### Problem description
Ignore the pictures in the data below and set down exactly the lines from its first line through the line containing "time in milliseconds".

[Opening Records provided section]

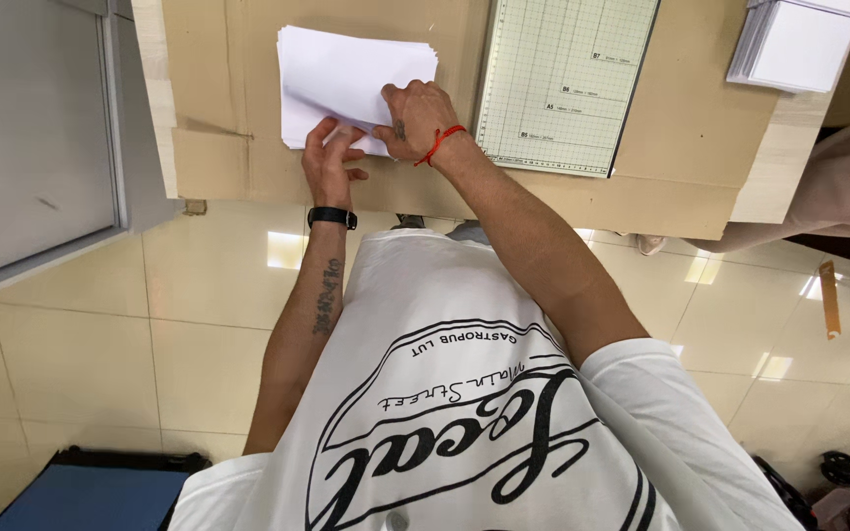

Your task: The person cuts stacks of paper by hand using a guillotine paper cutter, first taking sheets from a stack and aligning them on the cutter board.

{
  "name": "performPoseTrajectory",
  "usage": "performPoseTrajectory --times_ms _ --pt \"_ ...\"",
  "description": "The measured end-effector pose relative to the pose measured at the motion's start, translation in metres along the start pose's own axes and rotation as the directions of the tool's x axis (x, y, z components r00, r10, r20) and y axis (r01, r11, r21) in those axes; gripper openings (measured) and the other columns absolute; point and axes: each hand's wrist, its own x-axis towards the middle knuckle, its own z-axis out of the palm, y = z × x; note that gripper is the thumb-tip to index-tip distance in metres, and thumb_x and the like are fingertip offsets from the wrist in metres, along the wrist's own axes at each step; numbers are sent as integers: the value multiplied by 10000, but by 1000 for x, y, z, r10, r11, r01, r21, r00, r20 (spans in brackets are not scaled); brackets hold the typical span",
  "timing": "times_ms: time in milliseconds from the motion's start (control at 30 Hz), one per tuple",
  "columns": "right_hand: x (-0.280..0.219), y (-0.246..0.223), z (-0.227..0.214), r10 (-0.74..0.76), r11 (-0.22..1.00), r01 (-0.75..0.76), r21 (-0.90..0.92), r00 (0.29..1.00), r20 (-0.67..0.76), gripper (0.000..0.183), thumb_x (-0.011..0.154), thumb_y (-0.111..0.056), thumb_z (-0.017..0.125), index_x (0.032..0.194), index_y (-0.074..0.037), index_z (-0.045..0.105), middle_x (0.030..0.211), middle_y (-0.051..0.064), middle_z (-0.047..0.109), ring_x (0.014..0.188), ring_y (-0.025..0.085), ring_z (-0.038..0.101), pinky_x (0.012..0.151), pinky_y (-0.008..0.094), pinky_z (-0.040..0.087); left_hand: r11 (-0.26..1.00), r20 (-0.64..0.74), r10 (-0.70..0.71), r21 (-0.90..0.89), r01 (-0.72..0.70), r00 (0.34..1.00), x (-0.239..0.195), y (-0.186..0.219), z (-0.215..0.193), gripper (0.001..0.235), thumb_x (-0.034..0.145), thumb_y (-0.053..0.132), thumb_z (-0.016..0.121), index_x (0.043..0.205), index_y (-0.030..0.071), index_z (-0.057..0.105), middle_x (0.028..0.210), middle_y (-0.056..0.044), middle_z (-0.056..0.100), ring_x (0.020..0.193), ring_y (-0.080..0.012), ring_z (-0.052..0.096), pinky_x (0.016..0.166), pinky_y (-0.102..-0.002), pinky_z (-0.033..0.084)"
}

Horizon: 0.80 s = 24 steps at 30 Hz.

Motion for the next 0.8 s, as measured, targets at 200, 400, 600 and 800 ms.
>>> performPoseTrajectory --times_ms 200,400,600,800 --pt "-7 5 3 -2 996 5 91 999 -41 700 1117 -711 810 1302 -39 754 1043 294 817 922 538 782 898 662 622 998 -92 28 50 -23 995 10 -9 9 743 943 765 845 1153 68 700 1084 -88 754 964 -228 877 545 -354 656" --pt "-15 1 -22 34 992 -45 114 994 103 942 1023 -955 845 1396 -100 709 1140 263 816 1057 491 782 920 642 622 995 -117 41 96 -29 992 20 -14 19 427 1043 450 886 1143 37 930 848 -71 836 680 -196 781 534 -363 618" --pt "-22 16 -6 27 982 -28 184 1000 7 691 999 -776 855 1188 -122 738 962 124 845 973 457 786 887 610 619 994 -230 17 110 9 973 37 -38 18 462 1103 308 878 825 99 573 698 -24 552 574 -238 608 599 -433 651" --pt "-86 52 -23 106 828 92 553 943 -316 451 1172 -523 838 1463 -180 806 1268 199 937 1231 514 910 1027 656 740 970 -220 238 95 -222 946 74 -97 1 358 1162 190 931 998 -37 709 675 -126 728 493 -241 809 466 -360 609"
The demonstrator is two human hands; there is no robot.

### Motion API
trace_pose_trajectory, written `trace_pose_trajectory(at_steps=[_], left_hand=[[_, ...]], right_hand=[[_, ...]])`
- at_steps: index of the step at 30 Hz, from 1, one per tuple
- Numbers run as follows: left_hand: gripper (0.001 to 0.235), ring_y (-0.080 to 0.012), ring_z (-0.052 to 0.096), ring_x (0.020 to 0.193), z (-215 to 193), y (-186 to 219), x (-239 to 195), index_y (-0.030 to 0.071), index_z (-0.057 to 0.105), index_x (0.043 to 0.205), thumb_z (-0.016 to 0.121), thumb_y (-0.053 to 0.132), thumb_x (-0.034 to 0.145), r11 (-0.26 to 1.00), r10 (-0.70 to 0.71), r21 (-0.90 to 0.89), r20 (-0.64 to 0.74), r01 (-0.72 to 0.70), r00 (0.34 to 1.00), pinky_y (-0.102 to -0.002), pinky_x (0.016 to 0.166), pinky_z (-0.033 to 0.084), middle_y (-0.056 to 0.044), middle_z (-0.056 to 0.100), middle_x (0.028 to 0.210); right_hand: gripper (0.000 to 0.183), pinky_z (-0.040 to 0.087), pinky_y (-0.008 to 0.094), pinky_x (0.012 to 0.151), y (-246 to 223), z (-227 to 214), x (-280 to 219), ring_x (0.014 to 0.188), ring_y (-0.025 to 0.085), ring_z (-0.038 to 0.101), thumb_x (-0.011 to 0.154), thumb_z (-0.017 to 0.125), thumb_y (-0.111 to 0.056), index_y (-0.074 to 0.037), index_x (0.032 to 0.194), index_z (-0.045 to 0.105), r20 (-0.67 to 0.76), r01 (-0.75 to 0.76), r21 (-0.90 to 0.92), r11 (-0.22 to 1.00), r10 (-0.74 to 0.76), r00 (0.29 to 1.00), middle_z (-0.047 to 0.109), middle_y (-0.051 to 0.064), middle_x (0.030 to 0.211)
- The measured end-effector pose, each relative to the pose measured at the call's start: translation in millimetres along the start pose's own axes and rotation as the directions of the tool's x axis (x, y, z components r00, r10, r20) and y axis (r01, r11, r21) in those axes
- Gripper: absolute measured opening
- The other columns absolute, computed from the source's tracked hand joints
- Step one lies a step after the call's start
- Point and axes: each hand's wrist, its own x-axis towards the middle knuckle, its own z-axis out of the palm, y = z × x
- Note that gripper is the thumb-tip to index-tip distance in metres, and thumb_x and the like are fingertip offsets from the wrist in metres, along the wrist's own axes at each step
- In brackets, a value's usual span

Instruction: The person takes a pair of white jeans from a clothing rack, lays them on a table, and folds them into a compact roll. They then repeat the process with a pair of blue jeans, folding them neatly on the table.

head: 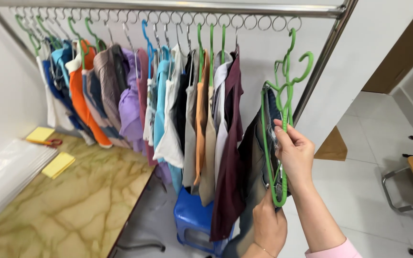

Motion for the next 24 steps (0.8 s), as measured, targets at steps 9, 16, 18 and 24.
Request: trace_pose_trajectory(at_steps=[9, 16, 18, 24], left_hand=[[0.044, -0.0580, 0.056, 0.113, 54.3, -42.3, -116.3, -0.007, 0.065, 0.124, 0.054, 0.009, 0.085, 0.973, 0.078, 0.219, -0.054, -0.065, 0.995, -0.059, 0.096, 0.048, -0.035, 0.063, 0.129], [0.017, -0.0566, 0.056, 0.074, 67.3, -74.1, -160.4, -0.001, 0.062, 0.096, 0.058, 0.014, 0.090, 0.891, 0.000, 0.454, 0.054, -0.024, 0.999, -0.067, 0.067, 0.042, -0.030, 0.063, 0.085], [0.022, -0.0550, 0.055, 0.075, 62.4, -71.1, -155.2, 0.002, 0.061, 0.105, 0.054, 0.020, 0.096, 0.890, 0.023, 0.453, 0.066, -0.050, 0.998, -0.066, 0.067, 0.041, -0.029, 0.062, 0.087], [0.029, -0.0458, 0.073, 0.091, 7.1, -58.6, -120.5, 0.009, 0.070, 0.121, 0.058, 0.027, 0.102, 0.952, -0.249, 0.153, -0.118, 0.265, 0.961, -0.055, 0.077, 0.053, -0.019, 0.080, 0.102]], right_hand=[[0.024, 0.033, 0.028, 0.044, 72.0, -55.0, -58.4, 0.045, 0.009, 0.043, 0.108, 0.062, -0.027, -0.015, 0.088, 0.056, 0.106, 0.069, -0.219, 0.973, -0.047, 0.993, 0.051, -0.002, 0.056], [0.034, 0.030, 0.029, 0.048, 46.1, -76.8, -107.6, 0.047, 0.013, 0.036, 0.105, 0.063, -0.025, -0.013, 0.077, 0.048, 0.261, -0.101, -0.219, 0.970, 0.158, 0.952, 0.039, 0.000, 0.053], [0.032, 0.030, 0.028, 0.056, 18.8, -81.6, -131.1, 0.057, 0.010, 0.036, 0.103, 0.066, -0.026, -0.017, 0.076, 0.051, 0.301, -0.118, -0.247, 0.962, 0.192, 0.934, 0.037, -0.005, 0.063], [0.025, 0.027, 0.030, 0.043, -68.2, -102.3, -152.5, 0.046, 0.015, 0.035, 0.106, 0.064, -0.022, -0.008, 0.097, 0.082, 0.328, -0.104, -0.485, 0.868, 0.291, 0.899, 0.043, 0.003, 0.055]])
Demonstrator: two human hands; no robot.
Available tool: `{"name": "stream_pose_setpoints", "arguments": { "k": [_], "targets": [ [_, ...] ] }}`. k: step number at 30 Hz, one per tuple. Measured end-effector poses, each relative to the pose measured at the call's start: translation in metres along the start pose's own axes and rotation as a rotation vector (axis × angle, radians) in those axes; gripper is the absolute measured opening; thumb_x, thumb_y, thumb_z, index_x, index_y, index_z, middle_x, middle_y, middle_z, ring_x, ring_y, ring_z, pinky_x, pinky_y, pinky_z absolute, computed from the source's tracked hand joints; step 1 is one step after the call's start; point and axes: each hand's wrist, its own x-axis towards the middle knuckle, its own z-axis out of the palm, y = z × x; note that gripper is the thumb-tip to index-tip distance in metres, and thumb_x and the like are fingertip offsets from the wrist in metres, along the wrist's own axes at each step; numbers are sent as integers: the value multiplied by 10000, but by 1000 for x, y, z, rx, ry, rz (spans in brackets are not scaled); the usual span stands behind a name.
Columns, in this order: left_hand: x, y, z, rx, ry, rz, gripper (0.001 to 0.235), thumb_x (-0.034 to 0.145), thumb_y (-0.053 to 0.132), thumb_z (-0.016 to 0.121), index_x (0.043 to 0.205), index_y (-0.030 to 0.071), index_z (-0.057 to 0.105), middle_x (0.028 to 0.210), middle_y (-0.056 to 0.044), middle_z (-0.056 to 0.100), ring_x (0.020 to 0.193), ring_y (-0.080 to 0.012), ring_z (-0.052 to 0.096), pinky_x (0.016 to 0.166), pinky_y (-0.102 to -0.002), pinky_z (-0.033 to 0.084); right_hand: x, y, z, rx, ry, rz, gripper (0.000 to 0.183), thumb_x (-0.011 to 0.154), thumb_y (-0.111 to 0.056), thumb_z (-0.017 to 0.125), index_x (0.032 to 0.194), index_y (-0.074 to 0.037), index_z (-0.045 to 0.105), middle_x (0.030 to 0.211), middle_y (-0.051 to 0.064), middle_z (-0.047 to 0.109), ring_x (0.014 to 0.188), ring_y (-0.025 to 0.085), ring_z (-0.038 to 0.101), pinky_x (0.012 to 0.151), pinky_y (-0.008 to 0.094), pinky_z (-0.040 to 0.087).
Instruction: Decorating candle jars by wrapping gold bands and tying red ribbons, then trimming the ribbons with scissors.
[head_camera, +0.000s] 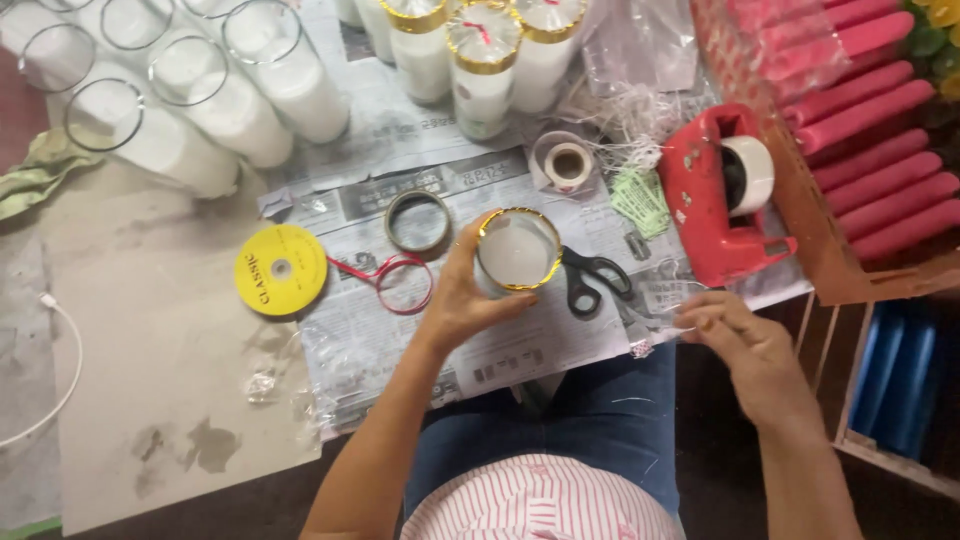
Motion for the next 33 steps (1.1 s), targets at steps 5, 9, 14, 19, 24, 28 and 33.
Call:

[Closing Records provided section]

### Response
Your task: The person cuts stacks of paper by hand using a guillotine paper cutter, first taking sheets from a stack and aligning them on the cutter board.

{
  "name": "performPoseTrajectory",
  "usage": "performPoseTrajectory --times_ms _ --pt \"_ ...\"",
  "description": "The measured end-effector pose relative to the pose measured at the motion's start, translation in metres along the start pose's own axes and rotation as the directions of the tool's x axis (x, y, z components r00, r10, r20) and y axis (r01, r11, r21) in those axes; gripper openings (measured) and the other columns absolute; point and axes: each hand's wrist, its own x-axis towards the middle knuckle, its own z-axis out of the palm, y = z × x; note that gripper is the thumb-tip to index-tip distance in metres, and thumb_x and the like are fingertip offsets from the wrist in metres, along the wrist's own axes at each step; numbers are sent as integers: the value multiplied by 10000, but by 1000 for x, y, z, r10, r11, r01, r21, r00, r20 (spans in brackets are not scaled); brackets hold the typical span",
  "timing": "times_ms: time in milliseconds from the motion's start (control at 30 Hz), one per tuple",

There is nothing more to this exercise.